I recently attended a newly-formed Poetry Club, where each member brought along a poem to read to the group, one which was then discussed. At our inaugural meeting we had a wide variety of choice, ranging from one of Shakespeare’s sonnets to Lewis Carroll’s nonsense verse! It reminded me of the wide variety of writing which comes under the wide banner of poetry, including the psalms which form part of Morning and Evening Prayer.
When attempting to choose a Lent book to read daily throughout the next few weeks I came to the conclusion that the one I chose last year still contains much food for thought. It was such a joy to combine two significant parts of my life – a love of literature and a love of God – in ‘All’s Well that Ends Well,’ a look at certain of Shakespeare’s plays intertwined with Biblical study. It is an excellent way to start the day!
But back to the Poetry Club. When I was wondering what to choose for our second session, I remembered something my daughter gave me years ago. Called ‘A 17th Century Nun’s Prayer’ it contains quite a bit of wisdom delivered in a humorous way which had me smiling. I had to hunt it out, but when I reread it, I decided that, although not strictly speaking a poem, it had a certain rhythm and balance of phrase which was poetic. I don’t think it really derives from the 17th Century – there is a certain contemporary feel to it – but that doesn’t matter!
17th Century Nun’s Prayer
Lord, thou knowest better than I know myself
that I am growing older and will some day be old.
Keep me from the fatal habit of thinking I must say
something on every subject and on every occasion.
Release me from craving to straighten out everybody’s affairs.
Make me thoughtful but not moody:
helpful but not bossy.
With my vast store of wisdom, it seems a pity
not to use it all, but Thou knowest, Lord
that I want a few friends at the end.
Keep my mind free from the recital of endless details;
give me wings to get to the point.
Seal my lips on my aches and pains.
They are increasing, and love of rehearsing them
is becoming sweeter as the years go by.
I dare not ask for grace enough to enjoy
the tales of others’ pains,
but help me to endure them with patience.

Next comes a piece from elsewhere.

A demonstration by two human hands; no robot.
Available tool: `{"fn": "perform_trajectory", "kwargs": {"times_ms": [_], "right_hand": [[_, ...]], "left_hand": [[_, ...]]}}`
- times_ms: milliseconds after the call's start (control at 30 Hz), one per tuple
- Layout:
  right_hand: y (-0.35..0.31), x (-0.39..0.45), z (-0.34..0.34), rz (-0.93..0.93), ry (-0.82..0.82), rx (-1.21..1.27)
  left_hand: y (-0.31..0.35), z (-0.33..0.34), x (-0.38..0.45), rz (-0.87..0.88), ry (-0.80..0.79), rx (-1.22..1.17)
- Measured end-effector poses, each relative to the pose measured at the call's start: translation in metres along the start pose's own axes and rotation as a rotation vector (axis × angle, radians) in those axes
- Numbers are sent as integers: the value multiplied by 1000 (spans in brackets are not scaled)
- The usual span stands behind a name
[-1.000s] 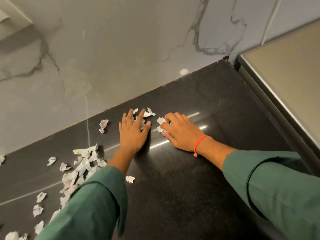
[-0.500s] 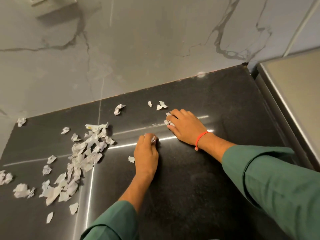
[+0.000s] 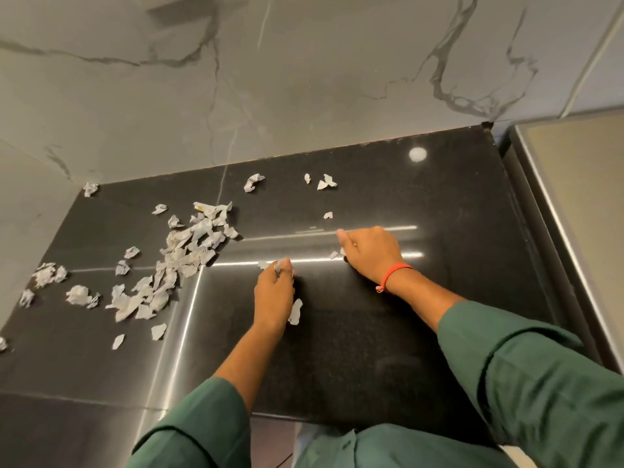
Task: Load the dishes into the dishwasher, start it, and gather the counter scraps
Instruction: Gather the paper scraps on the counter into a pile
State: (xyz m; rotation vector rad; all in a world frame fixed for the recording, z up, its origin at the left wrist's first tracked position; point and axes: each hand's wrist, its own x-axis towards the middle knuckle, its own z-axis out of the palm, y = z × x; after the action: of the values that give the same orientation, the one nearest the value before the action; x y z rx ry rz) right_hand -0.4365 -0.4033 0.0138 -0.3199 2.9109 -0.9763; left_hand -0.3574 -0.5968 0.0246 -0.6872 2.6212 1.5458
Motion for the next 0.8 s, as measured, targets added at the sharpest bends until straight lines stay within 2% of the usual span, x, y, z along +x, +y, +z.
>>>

I dare not ask for improved memory,
but for a growing humility and a lessing cocksureness
when my memory seems to clash
with the memories of others.
Teach me the glorious lesson
that occasionally I may be mistaken.
Keep me reasonably sweet;
I do not want to be a Saint –
some of them are so hard to live with –
but a sour old person is one of
the crowning works of the devil.
Give me the ability to see good things
in unexpected places, and talents
in unexpected people.
And give me, O Lord,
the grace to tell them so.
Try reading this out loud – it helps to get the feeling of the rhythm as well as the humour!